Other Sifts: This week I noticed another, more focused weekly sift of the news: This Week in Tyranny on the blog Pruning Shears ("Pruning back the power of the executive branch"). It appears every Sunday. RFK Jr. and Brendan DeMelle had been doing a weekly entry on Huffington Post called Unearthed: News of the Week the Mainstream Media Forgot to Cover. But I haven't seen one since August 1. Hope they haven't given up on the idea.
The safety and healthfulness of the food system is one of those under-the-radar issues. Candidates and pundits rarely mention it, but more and more people are seeking out locally grown food, organic food, unprocessed food, and so on. (The Nashua Farmer's Market is visible from my window on Sundays.) Books like The Omnivore's Dilemma and Deep Economy are finding an audience. Well, now there's an advocacy web site that keeps track of the politics of food: Recipe for America. Here's an interview with Jill Richardson, one of the founders.

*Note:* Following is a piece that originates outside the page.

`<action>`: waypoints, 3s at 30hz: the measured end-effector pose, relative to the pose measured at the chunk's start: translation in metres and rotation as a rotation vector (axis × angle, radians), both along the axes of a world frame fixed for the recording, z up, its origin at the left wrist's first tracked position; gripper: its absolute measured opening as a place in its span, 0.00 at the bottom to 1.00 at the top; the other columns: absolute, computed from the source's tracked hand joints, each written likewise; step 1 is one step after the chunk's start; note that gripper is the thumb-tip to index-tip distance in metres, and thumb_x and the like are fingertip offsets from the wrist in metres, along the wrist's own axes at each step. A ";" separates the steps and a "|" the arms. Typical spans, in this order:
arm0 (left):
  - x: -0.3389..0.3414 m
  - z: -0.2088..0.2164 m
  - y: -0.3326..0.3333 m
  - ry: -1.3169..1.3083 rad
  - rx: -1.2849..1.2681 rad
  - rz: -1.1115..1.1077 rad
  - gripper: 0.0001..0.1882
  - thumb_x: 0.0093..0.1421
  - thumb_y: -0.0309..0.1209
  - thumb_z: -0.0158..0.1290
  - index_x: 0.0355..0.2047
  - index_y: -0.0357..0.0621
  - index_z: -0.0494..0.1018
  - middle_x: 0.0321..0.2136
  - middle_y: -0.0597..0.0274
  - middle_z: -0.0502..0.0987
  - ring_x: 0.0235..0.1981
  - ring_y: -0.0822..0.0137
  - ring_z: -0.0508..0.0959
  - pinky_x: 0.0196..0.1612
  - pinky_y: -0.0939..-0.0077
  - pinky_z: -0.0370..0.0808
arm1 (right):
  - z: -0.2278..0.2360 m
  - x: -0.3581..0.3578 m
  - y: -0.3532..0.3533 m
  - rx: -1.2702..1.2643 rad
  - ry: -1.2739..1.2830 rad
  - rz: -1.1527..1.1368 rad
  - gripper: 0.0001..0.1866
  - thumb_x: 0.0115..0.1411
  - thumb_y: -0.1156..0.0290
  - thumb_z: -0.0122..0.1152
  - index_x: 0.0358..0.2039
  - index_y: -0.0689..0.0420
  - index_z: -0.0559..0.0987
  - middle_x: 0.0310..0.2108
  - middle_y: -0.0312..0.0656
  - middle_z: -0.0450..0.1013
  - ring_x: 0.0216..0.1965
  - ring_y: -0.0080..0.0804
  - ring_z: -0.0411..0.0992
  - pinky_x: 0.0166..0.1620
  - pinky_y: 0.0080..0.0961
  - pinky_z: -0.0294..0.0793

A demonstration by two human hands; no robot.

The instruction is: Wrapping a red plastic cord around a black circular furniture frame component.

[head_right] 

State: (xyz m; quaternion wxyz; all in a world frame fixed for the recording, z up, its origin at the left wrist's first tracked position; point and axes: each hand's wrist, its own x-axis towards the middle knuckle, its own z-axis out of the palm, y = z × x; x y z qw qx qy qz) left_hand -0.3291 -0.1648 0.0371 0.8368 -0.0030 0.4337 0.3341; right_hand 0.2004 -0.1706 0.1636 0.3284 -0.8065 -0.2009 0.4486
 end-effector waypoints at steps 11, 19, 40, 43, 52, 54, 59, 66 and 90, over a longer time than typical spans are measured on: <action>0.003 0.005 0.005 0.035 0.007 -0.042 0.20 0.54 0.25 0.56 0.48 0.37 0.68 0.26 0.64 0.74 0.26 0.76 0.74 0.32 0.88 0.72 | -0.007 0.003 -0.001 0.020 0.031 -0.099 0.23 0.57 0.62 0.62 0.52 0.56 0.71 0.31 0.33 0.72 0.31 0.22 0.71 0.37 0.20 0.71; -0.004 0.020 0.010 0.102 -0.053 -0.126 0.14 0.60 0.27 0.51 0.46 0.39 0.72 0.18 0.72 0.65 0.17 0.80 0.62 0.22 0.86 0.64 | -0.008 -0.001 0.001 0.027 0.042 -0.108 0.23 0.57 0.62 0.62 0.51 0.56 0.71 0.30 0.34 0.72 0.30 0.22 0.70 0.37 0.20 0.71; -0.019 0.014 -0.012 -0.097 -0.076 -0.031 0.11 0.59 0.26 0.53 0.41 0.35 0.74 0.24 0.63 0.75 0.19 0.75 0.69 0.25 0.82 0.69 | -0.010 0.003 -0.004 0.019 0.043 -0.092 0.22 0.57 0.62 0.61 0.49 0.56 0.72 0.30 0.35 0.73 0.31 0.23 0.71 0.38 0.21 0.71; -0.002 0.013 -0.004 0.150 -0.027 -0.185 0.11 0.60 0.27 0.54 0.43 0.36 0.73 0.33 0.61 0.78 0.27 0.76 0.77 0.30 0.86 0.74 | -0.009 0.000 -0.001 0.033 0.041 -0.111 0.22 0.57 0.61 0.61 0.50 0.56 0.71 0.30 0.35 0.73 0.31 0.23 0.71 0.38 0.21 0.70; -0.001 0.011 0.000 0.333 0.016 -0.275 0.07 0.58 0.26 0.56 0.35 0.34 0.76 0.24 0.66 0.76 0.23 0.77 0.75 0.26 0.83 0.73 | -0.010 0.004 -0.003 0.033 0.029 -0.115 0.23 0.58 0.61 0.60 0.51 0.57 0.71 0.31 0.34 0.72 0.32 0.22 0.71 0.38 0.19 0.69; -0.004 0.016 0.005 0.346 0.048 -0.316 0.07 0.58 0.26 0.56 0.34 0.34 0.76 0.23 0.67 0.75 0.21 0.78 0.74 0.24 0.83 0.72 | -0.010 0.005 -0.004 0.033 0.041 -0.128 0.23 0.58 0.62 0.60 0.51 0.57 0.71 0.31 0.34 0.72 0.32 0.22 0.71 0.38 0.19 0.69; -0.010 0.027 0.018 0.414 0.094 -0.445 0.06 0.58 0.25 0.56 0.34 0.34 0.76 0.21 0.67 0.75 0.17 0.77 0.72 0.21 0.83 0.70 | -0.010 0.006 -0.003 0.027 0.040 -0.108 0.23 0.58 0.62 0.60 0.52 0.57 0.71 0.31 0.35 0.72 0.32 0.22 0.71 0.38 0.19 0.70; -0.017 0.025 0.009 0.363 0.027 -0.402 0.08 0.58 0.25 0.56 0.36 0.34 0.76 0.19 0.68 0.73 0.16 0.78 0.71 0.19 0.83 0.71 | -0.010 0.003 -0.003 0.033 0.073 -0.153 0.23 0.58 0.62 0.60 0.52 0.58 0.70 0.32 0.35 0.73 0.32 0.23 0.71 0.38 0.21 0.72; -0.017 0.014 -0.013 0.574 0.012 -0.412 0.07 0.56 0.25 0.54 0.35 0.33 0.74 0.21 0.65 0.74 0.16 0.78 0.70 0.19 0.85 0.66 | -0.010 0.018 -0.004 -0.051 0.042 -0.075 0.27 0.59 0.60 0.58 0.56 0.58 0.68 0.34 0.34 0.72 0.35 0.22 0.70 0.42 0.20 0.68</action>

The McCain ads just get worse. This one starts out with the usual Obama-fans-are-mindless meme, but gradually shifts to a lock-up-the-white-women implication. A guy at the end says "Hot chicks dig Obama." A swiftboad-type group not officially part of the McCain campaign is putting $2.8 million into an ad linking Obama to the ex-Weather Underground education professor William Ayers. The ad appears to violate McCain-Feingold. Fox News announced that it wouldn't run the ad, but then showed it twice anyway.
For what it's worth, I think of Ayers as the liberal equivalent of Oliver North. Both committed politically motivated crimes a long time ago. Both got off on technicalities. Both have gone straight since. Conservatives pay no price for North, and Obama shouldn't pay one for Ayers. If anyone objects to this comparison, make them defend selling weapons illegally to the Iranians, as North did.